Потом, однако, у семьи моей двоюродной бабки дела стали налаживаться. С чердака они переехали в пригород Чинизелло-Бальзамо. Папа во время гастролей всегда навещал их и рассказывал, что они живут в многоэтажном доме, населенном одними приезжими, в квартале из таких же домов, выстроенном для приезжих, и что в квартире есть ванная и кухня, и приезжими их уже назвать нельзя, потому что они считают себя миланцами и никто не обзывает их
Так что папа сначала смеялся, а потом он, тихий интеллигентный музыкант, стал злиться и посылать их куда подальше. Братья не могли простить ему безразличия к политике, того, что он недостаточно ненавидит буржуев, никогда не колотил фашиста и сам никогда не получал по физиономии. Сами они ходили на митинги слушать речи Марио Капанны, прошли маршем по Милану в мае шестьдесят девятого и забаррикадировались в университете в семьдесят первом. Но братья любили друг друга и всегда мирились. Они побратались раз и навсегда в памятном ноябре шестьдесят третьего, когда тайком от родителей выбирались из чердачного окна и расхаживали по крышам, когда миланский дядя шел продавать тряпки, а дядя из Кальяри — ему помогать, когда миланская тетка шла прислуживать, а тетка из Кальяри, охваченная безумием, — изучать архитектуру домов с опоясывающим балконом, в своем незабываемом шерстяном берете поверх закрученных по-сардски кос.

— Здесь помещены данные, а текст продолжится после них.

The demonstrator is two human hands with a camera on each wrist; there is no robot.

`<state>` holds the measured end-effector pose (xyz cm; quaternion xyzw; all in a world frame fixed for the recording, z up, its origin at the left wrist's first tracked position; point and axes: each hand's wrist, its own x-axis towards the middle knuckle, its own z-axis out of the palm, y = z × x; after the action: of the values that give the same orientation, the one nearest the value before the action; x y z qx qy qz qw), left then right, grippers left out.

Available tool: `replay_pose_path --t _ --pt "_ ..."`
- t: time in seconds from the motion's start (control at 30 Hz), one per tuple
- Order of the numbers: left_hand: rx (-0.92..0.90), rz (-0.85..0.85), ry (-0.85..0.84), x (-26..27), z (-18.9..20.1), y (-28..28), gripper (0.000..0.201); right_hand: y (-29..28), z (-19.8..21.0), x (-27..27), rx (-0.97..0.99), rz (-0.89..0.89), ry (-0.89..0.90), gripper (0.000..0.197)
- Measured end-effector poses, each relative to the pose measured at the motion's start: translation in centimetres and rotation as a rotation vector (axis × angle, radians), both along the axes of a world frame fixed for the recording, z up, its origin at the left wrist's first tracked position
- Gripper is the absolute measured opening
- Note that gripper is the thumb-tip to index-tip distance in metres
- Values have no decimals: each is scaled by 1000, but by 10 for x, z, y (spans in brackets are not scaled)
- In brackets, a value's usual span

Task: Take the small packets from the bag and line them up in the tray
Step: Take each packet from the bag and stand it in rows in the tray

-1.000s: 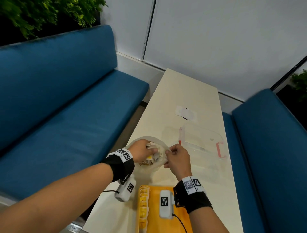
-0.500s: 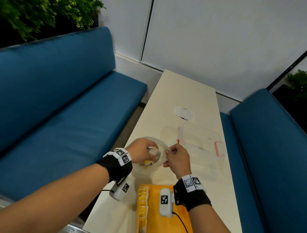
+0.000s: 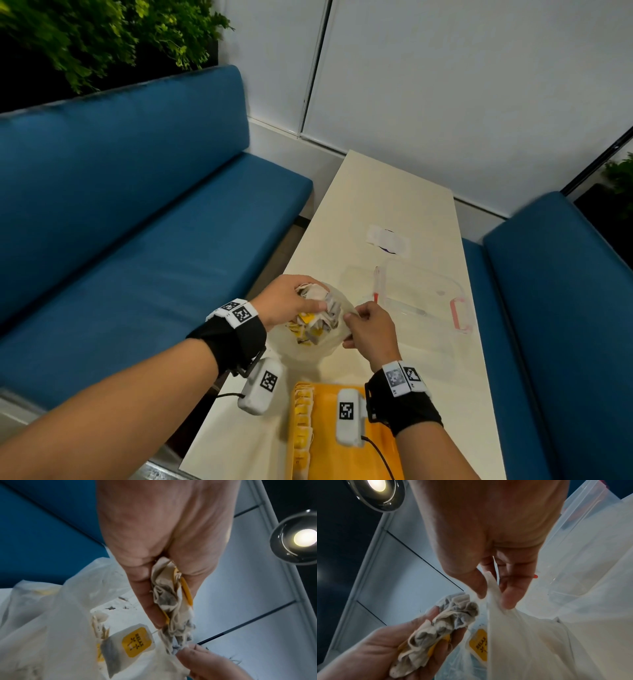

Бабушка рассказывала, что сестра потом звонила ей и говорила, что волнуется за папу — он витает в облаках. Думает только о музыке, девушек не замечает, а ее мальчики, хоть и младше, уже помолвлены. Папа и правда не следовал моде: все тогда, кроме фашистов, носили длинные волосы, а он был коротко острижен, хотя, бедняга, никаким фашистом, конечно, не был, а просто не хотел, чтобы что-то лезло ему в глаза, когда он играет на пианино. Сестре было больно на него смотреть, такого одинокого, без девушки, среди одних только партитур. И бабушка, положив трубку, плакала от страха, что сыну передалось ее странное безумие, отпугивающее любовь. Папа был замкнутым ребенком, диким и порой неловко нежным, его никто никуда не приглашал и не хотел с ним дружить. В старших классах он немного выправился, но не до конца. Мать пыталась ему объяснить, что в мире есть не одна только музыка, говорил об этом отец, хотя чаще посмеиваясь; оба они не могли забыть ночь 21-го июля шестьдесят девятого года, когда Армстронг ходил по луне, а папа беспрестанно репетировал к выпускному экзамену «Вариации на тему Паганини, опус тридцать пятый, тетрадь первая» Брамса.
12
Бабушка говорила, что, состарившись, стала бояться смерти. Не самой смерти, которая, должно быть, похожа просто на сон или путешествие, а того, что, как знала точно, она Бога обидела: Он дал ей в этом мире столько всего хорошего, а она не сумела стать счастливой — и вот этого Он ей никогда не простит. Она даже надеялась, что и впрямь тронутая, потому что иначе ей прямая дорога в ад. Она бы поспорила все-таки с Богом, прежде чем отправиться в преисподнюю. Сказала бы, что если Он создал человека вот таким, нечего рассчитывать, что человек этот будет вести себя, будто устроен иначе. Она и так изо всех сил убеждала себя, что эта ее жизнь и есть самая лучшая, а вовсе не та, другая, при мыслях о которой у нее заходилось сердце. Но было и за что попросить у Бога прощения от всего сердца: за кашемировое платье, которое дед купил ей в Милане и которое она порвала на эскалаторе, за чашку кофе, которую в первый год своего брака ставила в ноги кровати, как собачью миску, за дни у моря, которые пропадали впустую, потому что она только и думала, как на Поэтто, легко подпрыгивая на костыле, придет ее Ветеран.
И за тот зимний вечер, когда дед притащил домой мешок с зимней одеждой, неизвестно у кого одолженной, и стал звать в поход в горы Супрамонте, который организовали у него на работе для служащих солеварен, а у нее, хотя она никогда не была в горах, эта идея вызвала только непреодолимое раздражение и единственное желание — вырвать эту дурацкую одежду у него из рук и разодрать. Но он упирался и говорил, что настоящие сарды должны знать Сардинию.